214. Shortest Palindrome

I have to follow the top rated solution. The top one uses the KMP algorithm.
Here are two good links explaining this algorithm.
https://www.youtube.com/watch?v=GTJr8OvyEVQ
https://www.youtube.com/watch?v=KG44VoDtsAA
After preprocessing the pattern, the kmp[i] is the longest length of the suffix that matches prefix at ith character in pattern string.
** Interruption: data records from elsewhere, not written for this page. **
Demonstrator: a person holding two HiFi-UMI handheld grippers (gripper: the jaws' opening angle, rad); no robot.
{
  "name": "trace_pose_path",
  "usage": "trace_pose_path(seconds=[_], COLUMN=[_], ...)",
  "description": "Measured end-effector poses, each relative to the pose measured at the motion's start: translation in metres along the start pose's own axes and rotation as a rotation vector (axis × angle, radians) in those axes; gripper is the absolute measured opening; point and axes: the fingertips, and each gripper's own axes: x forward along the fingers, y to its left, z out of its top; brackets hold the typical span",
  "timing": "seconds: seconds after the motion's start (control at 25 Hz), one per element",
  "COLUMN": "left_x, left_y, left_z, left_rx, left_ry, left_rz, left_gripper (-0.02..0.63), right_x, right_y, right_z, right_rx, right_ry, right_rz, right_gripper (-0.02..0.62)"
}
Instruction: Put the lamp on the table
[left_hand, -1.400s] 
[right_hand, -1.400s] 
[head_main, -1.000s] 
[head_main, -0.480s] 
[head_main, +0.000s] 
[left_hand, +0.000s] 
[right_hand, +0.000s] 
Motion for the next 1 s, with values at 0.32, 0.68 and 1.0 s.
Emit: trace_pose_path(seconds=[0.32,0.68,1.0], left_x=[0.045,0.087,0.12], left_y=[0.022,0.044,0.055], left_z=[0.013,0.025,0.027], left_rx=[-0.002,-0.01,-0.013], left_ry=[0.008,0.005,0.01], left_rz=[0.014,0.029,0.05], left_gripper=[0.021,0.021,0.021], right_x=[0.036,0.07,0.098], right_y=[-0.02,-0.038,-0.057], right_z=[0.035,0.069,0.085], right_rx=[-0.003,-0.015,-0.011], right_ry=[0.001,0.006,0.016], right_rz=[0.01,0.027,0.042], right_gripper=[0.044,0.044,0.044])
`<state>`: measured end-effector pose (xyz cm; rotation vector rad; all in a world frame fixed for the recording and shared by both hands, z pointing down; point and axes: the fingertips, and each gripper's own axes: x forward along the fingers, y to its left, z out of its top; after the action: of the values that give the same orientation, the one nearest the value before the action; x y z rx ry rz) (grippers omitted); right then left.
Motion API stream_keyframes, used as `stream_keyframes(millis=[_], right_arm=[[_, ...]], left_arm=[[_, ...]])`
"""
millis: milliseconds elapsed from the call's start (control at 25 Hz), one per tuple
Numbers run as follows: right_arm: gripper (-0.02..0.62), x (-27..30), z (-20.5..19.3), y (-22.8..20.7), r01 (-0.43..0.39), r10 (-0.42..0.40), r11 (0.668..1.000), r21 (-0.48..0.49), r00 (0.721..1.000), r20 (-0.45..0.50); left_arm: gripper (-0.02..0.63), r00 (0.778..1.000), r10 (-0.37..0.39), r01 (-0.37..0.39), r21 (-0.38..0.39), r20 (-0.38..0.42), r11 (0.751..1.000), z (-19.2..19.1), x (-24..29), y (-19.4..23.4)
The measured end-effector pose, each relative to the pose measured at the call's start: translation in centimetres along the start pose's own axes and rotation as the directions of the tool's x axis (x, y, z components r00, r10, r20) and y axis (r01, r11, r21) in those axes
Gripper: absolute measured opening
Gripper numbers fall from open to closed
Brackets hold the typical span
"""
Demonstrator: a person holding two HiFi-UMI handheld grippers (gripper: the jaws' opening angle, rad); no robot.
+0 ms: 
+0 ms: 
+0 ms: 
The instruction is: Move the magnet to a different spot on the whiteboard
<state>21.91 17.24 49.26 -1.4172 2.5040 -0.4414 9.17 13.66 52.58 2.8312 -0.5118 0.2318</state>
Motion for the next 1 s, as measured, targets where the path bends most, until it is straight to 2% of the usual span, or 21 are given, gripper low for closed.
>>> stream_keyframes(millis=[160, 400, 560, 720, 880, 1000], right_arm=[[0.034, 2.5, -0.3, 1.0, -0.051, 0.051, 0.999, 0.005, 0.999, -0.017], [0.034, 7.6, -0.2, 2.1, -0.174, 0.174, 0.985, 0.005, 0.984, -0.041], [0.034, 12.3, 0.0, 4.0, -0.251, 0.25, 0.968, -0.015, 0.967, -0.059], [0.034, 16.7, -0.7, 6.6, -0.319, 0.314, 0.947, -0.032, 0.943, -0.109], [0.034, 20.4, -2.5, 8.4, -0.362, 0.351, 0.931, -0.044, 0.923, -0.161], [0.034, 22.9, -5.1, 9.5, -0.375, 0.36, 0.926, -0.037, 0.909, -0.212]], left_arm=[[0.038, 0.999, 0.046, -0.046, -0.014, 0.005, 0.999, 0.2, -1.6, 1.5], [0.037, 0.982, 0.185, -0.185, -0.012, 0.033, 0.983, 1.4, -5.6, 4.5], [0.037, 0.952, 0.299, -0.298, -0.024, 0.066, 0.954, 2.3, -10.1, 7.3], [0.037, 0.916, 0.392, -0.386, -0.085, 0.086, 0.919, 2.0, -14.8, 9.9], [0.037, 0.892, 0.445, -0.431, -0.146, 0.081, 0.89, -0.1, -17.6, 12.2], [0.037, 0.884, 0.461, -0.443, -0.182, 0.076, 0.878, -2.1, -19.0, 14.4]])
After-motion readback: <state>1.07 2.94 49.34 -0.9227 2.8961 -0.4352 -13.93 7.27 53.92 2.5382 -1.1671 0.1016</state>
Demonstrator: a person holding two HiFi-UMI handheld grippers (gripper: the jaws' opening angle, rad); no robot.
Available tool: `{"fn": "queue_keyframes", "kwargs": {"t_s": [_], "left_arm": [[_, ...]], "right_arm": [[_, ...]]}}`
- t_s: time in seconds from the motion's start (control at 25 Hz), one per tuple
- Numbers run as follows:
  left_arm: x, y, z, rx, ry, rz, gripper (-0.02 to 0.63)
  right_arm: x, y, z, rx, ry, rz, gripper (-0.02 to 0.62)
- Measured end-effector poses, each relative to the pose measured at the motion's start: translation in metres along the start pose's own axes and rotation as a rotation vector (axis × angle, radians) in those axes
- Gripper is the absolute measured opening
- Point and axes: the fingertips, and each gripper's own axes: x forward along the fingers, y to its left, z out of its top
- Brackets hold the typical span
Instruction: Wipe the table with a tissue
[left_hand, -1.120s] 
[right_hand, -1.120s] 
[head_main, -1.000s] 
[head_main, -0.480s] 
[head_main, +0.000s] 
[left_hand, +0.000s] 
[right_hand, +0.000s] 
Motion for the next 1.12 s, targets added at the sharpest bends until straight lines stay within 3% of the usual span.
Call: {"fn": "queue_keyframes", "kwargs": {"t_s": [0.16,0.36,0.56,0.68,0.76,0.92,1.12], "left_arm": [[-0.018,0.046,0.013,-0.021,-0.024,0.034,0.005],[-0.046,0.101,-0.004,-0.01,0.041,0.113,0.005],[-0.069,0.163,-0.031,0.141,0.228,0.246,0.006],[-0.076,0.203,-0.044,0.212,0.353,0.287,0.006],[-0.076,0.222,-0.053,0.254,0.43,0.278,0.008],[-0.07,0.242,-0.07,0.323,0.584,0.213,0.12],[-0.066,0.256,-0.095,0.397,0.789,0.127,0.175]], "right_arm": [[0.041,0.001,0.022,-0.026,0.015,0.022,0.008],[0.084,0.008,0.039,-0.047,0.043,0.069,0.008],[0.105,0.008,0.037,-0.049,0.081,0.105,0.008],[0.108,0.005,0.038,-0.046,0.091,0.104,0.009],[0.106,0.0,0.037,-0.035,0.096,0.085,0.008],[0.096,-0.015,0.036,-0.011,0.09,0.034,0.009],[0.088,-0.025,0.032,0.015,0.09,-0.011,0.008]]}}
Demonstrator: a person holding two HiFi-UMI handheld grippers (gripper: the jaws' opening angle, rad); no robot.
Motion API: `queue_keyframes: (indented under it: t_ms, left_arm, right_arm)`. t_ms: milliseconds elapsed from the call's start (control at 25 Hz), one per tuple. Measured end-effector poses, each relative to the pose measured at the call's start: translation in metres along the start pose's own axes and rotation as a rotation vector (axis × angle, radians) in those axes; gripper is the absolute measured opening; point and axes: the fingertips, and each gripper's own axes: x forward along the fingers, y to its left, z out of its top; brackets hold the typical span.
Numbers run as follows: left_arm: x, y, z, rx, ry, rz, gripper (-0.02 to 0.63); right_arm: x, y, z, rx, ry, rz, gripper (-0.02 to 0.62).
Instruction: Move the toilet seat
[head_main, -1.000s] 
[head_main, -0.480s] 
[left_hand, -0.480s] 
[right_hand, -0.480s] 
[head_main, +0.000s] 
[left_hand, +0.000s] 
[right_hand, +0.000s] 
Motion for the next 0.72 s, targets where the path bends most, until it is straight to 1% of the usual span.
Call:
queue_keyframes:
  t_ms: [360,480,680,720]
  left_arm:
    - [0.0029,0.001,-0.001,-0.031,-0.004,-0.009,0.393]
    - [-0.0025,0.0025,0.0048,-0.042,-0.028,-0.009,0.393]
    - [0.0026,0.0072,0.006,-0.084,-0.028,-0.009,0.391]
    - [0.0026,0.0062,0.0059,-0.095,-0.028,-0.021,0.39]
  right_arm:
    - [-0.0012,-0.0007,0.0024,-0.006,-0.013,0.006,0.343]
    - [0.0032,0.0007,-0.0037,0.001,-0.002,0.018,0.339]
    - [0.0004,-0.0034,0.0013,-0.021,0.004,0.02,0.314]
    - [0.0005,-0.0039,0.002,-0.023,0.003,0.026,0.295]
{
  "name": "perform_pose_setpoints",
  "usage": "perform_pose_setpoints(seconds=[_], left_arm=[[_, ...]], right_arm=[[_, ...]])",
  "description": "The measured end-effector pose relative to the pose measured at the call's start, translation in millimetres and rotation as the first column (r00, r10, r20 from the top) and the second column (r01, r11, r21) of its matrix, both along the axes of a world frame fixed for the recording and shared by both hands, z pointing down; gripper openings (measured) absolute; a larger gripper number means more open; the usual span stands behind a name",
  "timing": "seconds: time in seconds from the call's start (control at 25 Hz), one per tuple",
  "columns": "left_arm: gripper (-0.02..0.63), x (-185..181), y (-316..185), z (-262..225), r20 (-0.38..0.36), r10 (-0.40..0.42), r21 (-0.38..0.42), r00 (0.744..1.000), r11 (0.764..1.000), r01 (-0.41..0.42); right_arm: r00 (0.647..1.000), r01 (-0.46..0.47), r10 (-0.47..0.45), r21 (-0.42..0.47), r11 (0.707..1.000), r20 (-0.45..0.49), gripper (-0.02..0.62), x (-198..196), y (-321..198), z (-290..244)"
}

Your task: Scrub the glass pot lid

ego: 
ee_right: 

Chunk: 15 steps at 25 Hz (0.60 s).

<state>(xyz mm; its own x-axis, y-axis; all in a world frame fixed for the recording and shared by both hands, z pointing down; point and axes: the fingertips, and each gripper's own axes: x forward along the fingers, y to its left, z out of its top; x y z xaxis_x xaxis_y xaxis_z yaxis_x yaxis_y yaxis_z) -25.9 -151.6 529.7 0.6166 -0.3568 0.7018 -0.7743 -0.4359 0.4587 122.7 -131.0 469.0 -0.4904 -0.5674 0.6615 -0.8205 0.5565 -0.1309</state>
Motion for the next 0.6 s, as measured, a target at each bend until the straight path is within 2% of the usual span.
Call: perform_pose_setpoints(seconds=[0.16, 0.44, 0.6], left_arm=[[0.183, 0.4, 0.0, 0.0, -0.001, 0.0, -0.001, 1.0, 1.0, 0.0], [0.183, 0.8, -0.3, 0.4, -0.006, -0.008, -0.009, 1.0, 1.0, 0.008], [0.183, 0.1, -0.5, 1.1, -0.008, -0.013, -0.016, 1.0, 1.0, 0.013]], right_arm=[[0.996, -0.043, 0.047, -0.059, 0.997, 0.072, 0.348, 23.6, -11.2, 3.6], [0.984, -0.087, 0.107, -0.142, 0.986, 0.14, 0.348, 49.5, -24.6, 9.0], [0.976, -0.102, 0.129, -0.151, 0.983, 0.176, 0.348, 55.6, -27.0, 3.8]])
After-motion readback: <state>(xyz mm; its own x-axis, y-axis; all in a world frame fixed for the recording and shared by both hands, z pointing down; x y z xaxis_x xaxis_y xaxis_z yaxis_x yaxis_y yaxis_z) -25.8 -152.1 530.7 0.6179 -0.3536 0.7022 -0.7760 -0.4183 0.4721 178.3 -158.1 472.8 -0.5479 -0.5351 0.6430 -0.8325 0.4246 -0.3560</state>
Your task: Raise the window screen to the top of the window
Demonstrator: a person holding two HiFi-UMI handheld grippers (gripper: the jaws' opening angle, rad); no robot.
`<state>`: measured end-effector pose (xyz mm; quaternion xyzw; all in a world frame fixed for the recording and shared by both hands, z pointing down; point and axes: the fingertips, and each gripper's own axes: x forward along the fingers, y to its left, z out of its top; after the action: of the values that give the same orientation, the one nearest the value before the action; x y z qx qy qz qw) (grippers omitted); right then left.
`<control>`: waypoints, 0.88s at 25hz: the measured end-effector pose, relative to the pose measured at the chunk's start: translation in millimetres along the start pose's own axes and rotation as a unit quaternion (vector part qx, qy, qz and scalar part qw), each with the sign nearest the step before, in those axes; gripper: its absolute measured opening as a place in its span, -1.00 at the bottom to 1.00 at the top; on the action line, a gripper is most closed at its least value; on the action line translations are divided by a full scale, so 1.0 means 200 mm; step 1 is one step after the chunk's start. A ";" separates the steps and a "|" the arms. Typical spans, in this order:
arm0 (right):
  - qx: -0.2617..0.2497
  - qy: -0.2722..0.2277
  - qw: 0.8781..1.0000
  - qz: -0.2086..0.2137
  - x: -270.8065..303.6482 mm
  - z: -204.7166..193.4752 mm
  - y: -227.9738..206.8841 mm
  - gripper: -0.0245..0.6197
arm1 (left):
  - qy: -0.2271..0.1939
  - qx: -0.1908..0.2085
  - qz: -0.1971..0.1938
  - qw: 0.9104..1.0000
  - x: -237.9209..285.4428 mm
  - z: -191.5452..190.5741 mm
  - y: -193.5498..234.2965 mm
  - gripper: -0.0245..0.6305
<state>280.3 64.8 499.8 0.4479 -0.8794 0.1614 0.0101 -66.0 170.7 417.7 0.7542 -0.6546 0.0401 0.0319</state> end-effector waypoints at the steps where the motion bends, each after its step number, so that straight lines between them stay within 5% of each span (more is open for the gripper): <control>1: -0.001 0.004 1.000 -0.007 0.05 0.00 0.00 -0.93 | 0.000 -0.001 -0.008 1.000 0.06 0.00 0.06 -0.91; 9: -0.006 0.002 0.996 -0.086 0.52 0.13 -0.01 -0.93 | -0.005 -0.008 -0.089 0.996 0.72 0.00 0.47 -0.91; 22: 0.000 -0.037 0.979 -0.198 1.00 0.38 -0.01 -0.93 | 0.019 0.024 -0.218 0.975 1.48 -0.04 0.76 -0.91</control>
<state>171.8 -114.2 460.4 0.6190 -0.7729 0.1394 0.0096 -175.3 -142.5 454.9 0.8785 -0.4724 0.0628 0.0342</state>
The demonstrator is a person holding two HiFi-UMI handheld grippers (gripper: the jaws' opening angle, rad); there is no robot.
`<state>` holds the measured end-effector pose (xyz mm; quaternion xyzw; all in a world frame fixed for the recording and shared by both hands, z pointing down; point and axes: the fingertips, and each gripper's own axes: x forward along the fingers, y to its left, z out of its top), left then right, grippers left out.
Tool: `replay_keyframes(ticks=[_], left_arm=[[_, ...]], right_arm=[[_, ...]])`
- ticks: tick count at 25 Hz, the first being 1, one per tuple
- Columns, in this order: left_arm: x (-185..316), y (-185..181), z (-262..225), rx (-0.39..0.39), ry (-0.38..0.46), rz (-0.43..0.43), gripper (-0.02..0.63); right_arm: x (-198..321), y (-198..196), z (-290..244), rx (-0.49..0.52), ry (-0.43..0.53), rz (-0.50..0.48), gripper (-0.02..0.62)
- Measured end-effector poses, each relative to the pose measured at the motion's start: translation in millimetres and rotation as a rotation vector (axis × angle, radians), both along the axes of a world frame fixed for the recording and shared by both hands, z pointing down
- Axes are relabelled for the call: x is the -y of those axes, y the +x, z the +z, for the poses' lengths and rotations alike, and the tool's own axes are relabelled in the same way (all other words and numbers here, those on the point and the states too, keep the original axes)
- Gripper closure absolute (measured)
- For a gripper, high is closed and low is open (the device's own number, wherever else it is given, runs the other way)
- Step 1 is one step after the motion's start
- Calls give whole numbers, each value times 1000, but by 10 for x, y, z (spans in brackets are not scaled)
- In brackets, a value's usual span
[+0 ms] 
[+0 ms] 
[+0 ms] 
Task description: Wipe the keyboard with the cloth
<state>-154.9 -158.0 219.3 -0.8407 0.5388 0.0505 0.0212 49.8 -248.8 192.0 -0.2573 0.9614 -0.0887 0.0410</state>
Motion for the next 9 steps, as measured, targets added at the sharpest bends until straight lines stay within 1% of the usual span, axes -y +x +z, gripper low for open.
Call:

So if we concatenate input string s and its reversed string r, and process the concatenated string by KMP algorithm, we know that the longest length that the suffix of string r matches prefix of string s is kmp[kmp.size()-1]. Let’s take “aacecaaa” as an example here.
The concatenated string will be “aacecaaa#aaacecaa” (Why put # here? I’ll explain later)
After KMP processing, the kmp vector will be [0 1 0 0 0 1 2 2 0 1 2 2 3 4 5 6 7]. So for the last character, the longest length that the suffix matches prefix is 7. Note the suffix of the string is actually the reversed input string and the prefix is the input string itself. Also, it means that there is already 7 characters from the beginning matches the 7 characters that from the end. So all we need to do is to copy the rest 1 unmatched character to the beginning of the input string in a reverse order, which is exactly copying the first 1 character in the reversed string to the beginning of the input string.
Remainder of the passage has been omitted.